Types of Cerebral Herniation and Their Imaging Features

Berta Riveros Gilardi, José Ignacio Muñoz López, Antonio Carlos Hernández Villegas, Juan Alberto Garay Mora, Oralia Cristina Rico Rodríguez, Roberto Chávez Appendini, Marianne De la Mora Malváez, Jesús Antonio Higuera Calleja
Radiographics: a Review Publication of the Radiological Society of North America, Inc 2019, 39 (6): 1598-1610
Cerebral herniation, defined as a shift of cerebral tissue from its normal location into an adjacent space, is a life-threatening condition that requires prompt diagnosis. The imaging spectrum can range from subtle changes to clear displacement of brain structures. For radiologists, it is fundamental to be familiar with the different imaging findings of the various subtypes of brain herniation. Brain herniation syndromes are commonly classified on the basis of their location as intracranial and extracranial hernias. Intracranial hernias can be further divided into three types: (a) subfalcine hernia; (b) transtentorial hernia, which can be ascending or descending (lateral and central); and (c) tonsillar hernia.

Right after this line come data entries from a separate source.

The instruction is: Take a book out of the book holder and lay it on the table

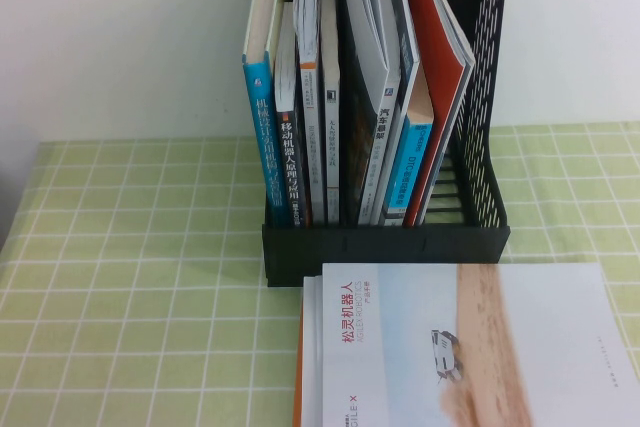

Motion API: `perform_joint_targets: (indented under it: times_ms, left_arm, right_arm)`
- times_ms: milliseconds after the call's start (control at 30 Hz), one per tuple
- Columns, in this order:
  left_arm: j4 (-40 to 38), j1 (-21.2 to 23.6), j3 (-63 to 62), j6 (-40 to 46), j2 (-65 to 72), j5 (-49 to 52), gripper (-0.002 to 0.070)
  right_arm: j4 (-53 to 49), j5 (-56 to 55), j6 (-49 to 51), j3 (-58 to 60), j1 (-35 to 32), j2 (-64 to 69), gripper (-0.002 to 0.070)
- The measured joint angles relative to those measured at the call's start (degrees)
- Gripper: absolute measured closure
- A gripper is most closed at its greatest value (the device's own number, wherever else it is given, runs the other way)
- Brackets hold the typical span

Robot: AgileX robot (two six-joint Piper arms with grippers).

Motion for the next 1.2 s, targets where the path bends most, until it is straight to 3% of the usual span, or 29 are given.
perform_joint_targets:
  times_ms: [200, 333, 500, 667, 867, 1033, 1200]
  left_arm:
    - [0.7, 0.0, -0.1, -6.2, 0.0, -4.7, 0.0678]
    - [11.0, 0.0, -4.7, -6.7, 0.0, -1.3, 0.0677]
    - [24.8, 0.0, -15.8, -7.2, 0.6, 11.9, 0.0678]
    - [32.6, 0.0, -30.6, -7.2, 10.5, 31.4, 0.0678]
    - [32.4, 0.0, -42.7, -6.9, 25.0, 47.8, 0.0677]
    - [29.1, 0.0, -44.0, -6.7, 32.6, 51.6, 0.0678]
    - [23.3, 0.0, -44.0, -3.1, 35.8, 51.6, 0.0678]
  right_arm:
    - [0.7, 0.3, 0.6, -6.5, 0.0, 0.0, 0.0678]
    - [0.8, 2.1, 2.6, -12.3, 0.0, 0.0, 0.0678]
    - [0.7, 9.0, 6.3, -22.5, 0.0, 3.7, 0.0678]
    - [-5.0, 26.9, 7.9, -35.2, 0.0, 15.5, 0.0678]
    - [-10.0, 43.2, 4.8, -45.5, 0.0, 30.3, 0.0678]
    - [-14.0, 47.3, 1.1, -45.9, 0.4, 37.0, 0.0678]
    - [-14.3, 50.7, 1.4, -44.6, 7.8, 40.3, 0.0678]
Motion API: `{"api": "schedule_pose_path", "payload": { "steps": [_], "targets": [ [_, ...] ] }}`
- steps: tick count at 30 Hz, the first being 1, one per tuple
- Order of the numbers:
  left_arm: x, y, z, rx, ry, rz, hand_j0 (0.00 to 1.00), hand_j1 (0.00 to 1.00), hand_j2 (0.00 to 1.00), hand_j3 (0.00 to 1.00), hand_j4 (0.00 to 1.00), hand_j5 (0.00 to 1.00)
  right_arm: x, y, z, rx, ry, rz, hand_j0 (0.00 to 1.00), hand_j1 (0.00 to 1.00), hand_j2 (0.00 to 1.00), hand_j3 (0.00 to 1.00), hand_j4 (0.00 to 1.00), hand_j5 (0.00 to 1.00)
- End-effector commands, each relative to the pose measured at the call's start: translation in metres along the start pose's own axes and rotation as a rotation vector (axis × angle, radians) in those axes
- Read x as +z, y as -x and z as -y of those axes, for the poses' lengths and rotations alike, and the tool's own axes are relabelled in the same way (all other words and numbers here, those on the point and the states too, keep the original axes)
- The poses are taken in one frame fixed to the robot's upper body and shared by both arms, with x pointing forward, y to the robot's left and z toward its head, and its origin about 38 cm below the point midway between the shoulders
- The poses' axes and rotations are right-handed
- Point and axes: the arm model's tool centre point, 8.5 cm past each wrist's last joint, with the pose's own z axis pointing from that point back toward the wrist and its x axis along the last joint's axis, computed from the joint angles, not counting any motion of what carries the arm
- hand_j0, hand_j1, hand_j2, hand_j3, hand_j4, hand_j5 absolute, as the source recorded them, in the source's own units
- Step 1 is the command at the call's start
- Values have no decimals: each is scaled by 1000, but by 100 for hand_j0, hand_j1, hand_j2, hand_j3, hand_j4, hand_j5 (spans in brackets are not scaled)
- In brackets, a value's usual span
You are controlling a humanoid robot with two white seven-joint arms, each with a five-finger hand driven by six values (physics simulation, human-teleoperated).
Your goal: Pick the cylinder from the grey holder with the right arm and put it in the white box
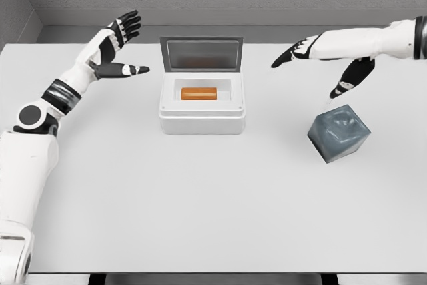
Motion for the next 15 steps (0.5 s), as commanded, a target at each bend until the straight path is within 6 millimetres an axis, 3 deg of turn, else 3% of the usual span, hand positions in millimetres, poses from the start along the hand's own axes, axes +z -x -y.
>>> {"api": "schedule_pose_path", "payload": {
  "steps": [1, 7, 15],
  "targets": [
    [-6, 10, 15, 39, 9, -10, 100, 100, 100, 100, 100, 100, 19, 7, 13, -8, 59, -36, 100, 100, 100, 100, 100, 100],
    [-21, 15, 20, 75, 3, -29, 100, 100, 100, 100, 100, 100, 27, 16, 9, -16, 55, -74, 100, 100, 100, 100, 100, 100],
    [-22, 17, 15, 71, -11, -26, 100, 100, 100, 100, 100, 100, 27, 29, 1, -39, 40, -105, 100, 100, 100, 100, 100, 100]
  ]
}}
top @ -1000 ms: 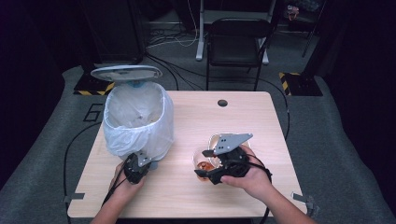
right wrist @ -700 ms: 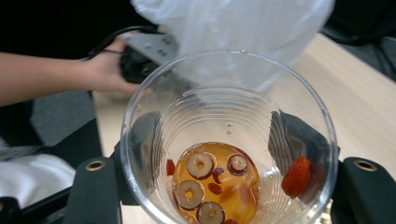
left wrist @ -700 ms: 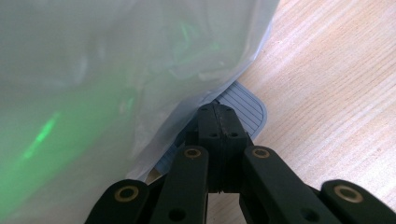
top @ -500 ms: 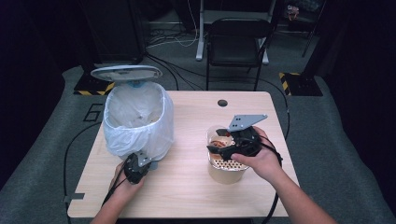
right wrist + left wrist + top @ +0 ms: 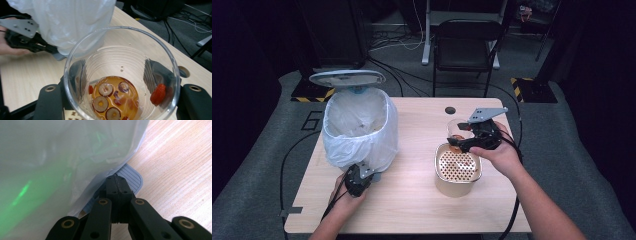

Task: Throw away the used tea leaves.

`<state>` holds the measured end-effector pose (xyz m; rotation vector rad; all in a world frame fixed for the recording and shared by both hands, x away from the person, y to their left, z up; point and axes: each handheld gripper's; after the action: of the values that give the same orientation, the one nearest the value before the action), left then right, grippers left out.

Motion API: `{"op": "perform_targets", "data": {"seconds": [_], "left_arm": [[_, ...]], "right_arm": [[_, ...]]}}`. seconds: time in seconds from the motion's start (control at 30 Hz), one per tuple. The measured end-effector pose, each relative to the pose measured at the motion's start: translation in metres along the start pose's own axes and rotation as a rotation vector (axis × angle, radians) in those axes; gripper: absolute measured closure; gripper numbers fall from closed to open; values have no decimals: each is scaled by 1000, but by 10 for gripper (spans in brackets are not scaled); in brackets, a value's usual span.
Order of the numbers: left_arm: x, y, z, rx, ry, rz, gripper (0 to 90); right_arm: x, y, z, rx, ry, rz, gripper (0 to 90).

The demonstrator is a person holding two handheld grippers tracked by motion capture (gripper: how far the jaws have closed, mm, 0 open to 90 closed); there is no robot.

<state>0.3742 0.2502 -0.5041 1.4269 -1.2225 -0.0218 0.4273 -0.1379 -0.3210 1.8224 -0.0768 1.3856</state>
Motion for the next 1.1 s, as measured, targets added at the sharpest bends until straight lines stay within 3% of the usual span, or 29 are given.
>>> {"op": "perform_targets", "data": {"seconds": [0.4,0.53,0.77,1.1], "left_arm": [[0,0,0,-1,2,-1,900],[0,0,0,-1,-1,-1,900],[0,0,0,-7,4,-1,900],[0,0,-1,-7,3,-1,900]], "right_arm": [[-3,-3,35,-3,0,10,350],[-6,-4,48,-26,45,3,361],[-7,-4,65,-61,84,10,377],[-12,-8,83,-104,173,0,391]]}}
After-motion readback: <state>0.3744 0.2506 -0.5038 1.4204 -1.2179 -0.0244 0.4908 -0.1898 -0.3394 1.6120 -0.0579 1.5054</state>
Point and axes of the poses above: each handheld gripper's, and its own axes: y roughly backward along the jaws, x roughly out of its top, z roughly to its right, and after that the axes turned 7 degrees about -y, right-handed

Brain herniation may produce brain damage, compress cranial nerves and vessels causing hemorrhage or ischemia, or obstruct the normal circulation of cerebrospinal fluid, producing hydrocephalus. Owing to its location, each type of hernia may be associated with a specific neurologic syndrome. Knowledge of the clinical manifestations ensures a focused imaging analysis. To make an accurate diagnosis, the authors suggest a six-key-point approach: comprehensive analysis of a detailed history of the patient and results of clinical examination, knowledge of anatomic landmarks, direction of mass effect, recognition of displaced structures, presence of indirect radiologic findings, and possible complications. CT and MRI are the imaging modalities of choice used for establishing a correct diagnosis and guiding therapeutic decisions. They also have important prognostic implications. The preferred imaging modality is CT: the acquisition time is shorter and it is less expensive and more widely available. Patients with brain herniation are generally in critical clinical condition. Making a prompt diagnosis is fundamental for the patient's safety.© RSNA, 2019.